Professor Raj Bhatt is having a terrible week. He’s made an offensive comment to a prospective member of his tennis club, students from his Anthropology class are protesting remarks he made in class, and his son is in trouble at school. Raj has all the credentials to be accepted in elite circles: an Ivy League doctorate, a professorship, and a white wife. He’s also a member of an exclusive tennis club, a place where his wife grew up and a place he and his kids already love. But Raj didn’t grow up with the elite. His grandparents did well in Bombay, but when Raj’s mother and father moved the family to the United States, they had to start over. As an immigrant, he’s aware of the subtle and not-so-subtle slights towards him and other minorities in professional and social circles.
So to be accused of reverse racism on several fronts shakes Raj to the point of collapse. How can he make people see he’s been misunderstood?
It starts with the offensive comment.

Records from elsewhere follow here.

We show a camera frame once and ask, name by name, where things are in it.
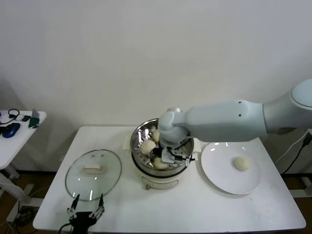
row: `power cord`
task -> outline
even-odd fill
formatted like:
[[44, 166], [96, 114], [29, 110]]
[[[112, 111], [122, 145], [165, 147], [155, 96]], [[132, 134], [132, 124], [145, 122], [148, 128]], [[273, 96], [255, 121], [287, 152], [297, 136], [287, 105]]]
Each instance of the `power cord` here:
[[[168, 150], [168, 152], [169, 152], [172, 156], [174, 156], [175, 159], [178, 159], [178, 160], [180, 160], [180, 161], [186, 160], [186, 158], [183, 158], [183, 157], [180, 156], [180, 155], [175, 155], [175, 154], [173, 154], [172, 151], [171, 151], [170, 149]], [[194, 161], [194, 160], [195, 160], [195, 158], [192, 158], [192, 154], [188, 157], [188, 159], [189, 159], [190, 161]]]
[[22, 233], [19, 230], [19, 227], [24, 227], [27, 224], [31, 223], [31, 221], [35, 218], [35, 214], [38, 212], [34, 211], [32, 208], [26, 207], [23, 208], [20, 212], [19, 212], [19, 217], [16, 218], [15, 220], [15, 225], [16, 225], [16, 231], [18, 234], [33, 234], [36, 233], [38, 230], [34, 229], [33, 231], [29, 232], [29, 233]]
[[181, 144], [180, 146], [178, 146], [177, 148], [175, 148], [175, 150], [180, 149], [181, 147], [185, 146], [187, 143], [189, 143], [192, 140], [192, 138], [188, 139], [187, 141], [185, 141], [183, 144]]
[[279, 157], [274, 163], [277, 164], [277, 163], [279, 162], [279, 160], [281, 160], [281, 159], [289, 152], [289, 150], [291, 150], [291, 148], [292, 148], [295, 144], [297, 144], [298, 142], [300, 142], [300, 141], [306, 136], [307, 133], [309, 133], [309, 131], [306, 131], [306, 132], [305, 132], [296, 142], [294, 142], [294, 143], [288, 148], [288, 150], [287, 150], [285, 153], [283, 153], [282, 156]]
[[[17, 111], [17, 115], [16, 114], [12, 114], [11, 113], [12, 111]], [[1, 123], [0, 122], [0, 125], [7, 124], [7, 123], [10, 123], [13, 120], [15, 120], [20, 115], [20, 111], [18, 109], [12, 108], [12, 109], [8, 110], [8, 114], [9, 114], [9, 118], [11, 118], [11, 120], [7, 121], [6, 123]]]
[[61, 231], [62, 231], [62, 229], [63, 229], [64, 227], [69, 226], [69, 225], [71, 225], [71, 224], [70, 224], [70, 223], [65, 223], [63, 226], [61, 226], [61, 228], [60, 228], [59, 231], [58, 231], [58, 234], [61, 233]]
[[8, 222], [5, 221], [5, 222], [1, 223], [1, 224], [0, 224], [0, 227], [1, 227], [3, 224], [7, 224], [7, 225], [9, 226], [9, 229], [12, 230], [12, 234], [14, 234], [14, 229], [13, 229], [13, 227], [12, 227]]
[[302, 146], [301, 146], [300, 150], [298, 151], [297, 156], [294, 158], [294, 160], [293, 160], [292, 163], [289, 165], [289, 167], [282, 173], [282, 175], [285, 174], [285, 173], [292, 167], [292, 165], [296, 162], [296, 160], [297, 160], [298, 157], [300, 156], [300, 153], [301, 153], [301, 151], [303, 150], [303, 148], [304, 148], [305, 146], [309, 145], [309, 143], [311, 142], [311, 140], [312, 140], [312, 135], [311, 135], [311, 133], [308, 133], [307, 136], [306, 136], [306, 137], [304, 138], [304, 140], [303, 140]]

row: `stainless steel steamer basket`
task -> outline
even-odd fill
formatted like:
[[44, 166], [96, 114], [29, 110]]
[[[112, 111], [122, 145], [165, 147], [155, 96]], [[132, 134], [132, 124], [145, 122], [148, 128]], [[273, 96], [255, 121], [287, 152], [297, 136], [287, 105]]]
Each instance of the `stainless steel steamer basket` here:
[[[142, 123], [137, 129], [135, 129], [130, 140], [132, 159], [135, 165], [145, 174], [156, 178], [169, 178], [186, 169], [185, 160], [169, 164], [169, 167], [165, 170], [159, 170], [153, 166], [153, 162], [151, 162], [150, 158], [143, 155], [140, 151], [142, 142], [152, 139], [152, 133], [157, 129], [157, 125], [158, 118], [155, 118]], [[184, 140], [184, 142], [186, 141], [187, 143], [185, 145], [178, 150], [172, 150], [172, 153], [175, 155], [185, 155], [186, 157], [190, 157], [193, 152], [194, 141], [193, 139]]]

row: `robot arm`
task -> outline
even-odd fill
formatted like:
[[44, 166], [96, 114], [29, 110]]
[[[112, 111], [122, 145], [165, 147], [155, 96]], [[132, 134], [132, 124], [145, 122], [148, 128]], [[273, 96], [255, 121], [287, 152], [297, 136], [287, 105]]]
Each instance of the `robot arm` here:
[[174, 147], [187, 137], [202, 141], [249, 141], [281, 128], [312, 128], [312, 79], [268, 103], [232, 100], [171, 108], [158, 121], [160, 144]]

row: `white wall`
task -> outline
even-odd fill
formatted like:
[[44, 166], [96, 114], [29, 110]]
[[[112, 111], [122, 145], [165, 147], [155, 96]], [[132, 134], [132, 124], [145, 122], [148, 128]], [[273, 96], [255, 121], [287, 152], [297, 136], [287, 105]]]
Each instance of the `white wall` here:
[[83, 125], [138, 125], [172, 106], [281, 95], [311, 77], [311, 8], [310, 0], [1, 1], [0, 107], [48, 114], [15, 164], [56, 170]]

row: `floor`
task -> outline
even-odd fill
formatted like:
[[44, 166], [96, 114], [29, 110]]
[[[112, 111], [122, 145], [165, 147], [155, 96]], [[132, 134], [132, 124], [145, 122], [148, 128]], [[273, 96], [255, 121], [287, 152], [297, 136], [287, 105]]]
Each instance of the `floor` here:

Raj was merely excited that people of color were being considered for membership and blurts out the worst possible thing. The membership committee is outraged and embarrassed and the prospective black couple, a prominent cardiologist and trauma surgeon, rush out before Raj can apologize.
What’s at the core of this scene and others in Pandya’s debut novel is the bundle of complex issues of racial and religious discrimination, class distinction, feeling inadequate and being an outsider. It’s ironic for Raj because, as an anthropologist, he chose his profession to understand human societies and cultures.
I had done it because I loved the idea of talking to people and trying to understand them, to see how different they were. And perhaps, if I dug far enough into their lives and histories, I could discover how similar they were too,” he says.
I enjoyed this fast-moving and very readable story. Raj’s character is well developed and wonderfully human, a reflection of how complicated prejudices and misconceptions can be. Pandya places these problems in the middle of a contemporary marriage, where pressures to have it all and maintain an image can distort what it means to be happy.
Members Only tackles difficult and modern problems, ones that its characters seem unlikely to entirely resolve. But the story is also full of compassion, forgiveness, hope and several touching scenes. I recommend this book to readers who like stories with realistic characters who make mistakes, but who are good people underneath.